• Data block:
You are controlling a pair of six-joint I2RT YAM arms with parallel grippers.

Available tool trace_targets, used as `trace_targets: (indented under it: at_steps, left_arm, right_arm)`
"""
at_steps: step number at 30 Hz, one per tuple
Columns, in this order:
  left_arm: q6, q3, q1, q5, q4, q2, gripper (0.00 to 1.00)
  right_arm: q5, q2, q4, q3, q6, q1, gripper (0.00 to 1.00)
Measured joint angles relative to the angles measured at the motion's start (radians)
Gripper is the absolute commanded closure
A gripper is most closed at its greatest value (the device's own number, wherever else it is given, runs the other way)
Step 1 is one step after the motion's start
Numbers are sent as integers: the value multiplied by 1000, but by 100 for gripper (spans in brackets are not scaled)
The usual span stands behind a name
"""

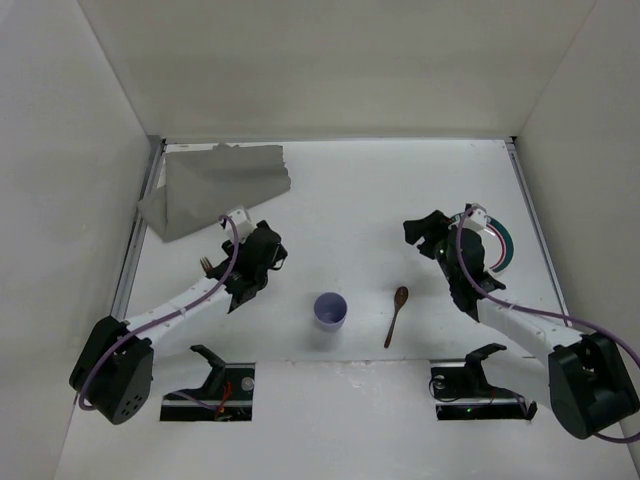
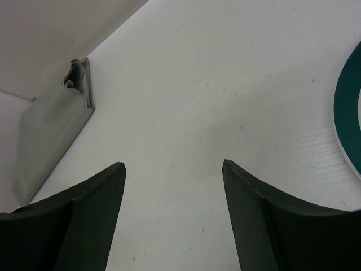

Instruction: Set the dinner table for one person

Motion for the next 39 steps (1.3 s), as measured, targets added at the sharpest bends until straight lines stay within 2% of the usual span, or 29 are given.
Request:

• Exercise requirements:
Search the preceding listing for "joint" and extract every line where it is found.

• Exercise output:
You are controlling a pair of six-joint I2RT YAM arms with parallel grippers.
Measured joint angles relative to the angles measured at the motion's start (radians)

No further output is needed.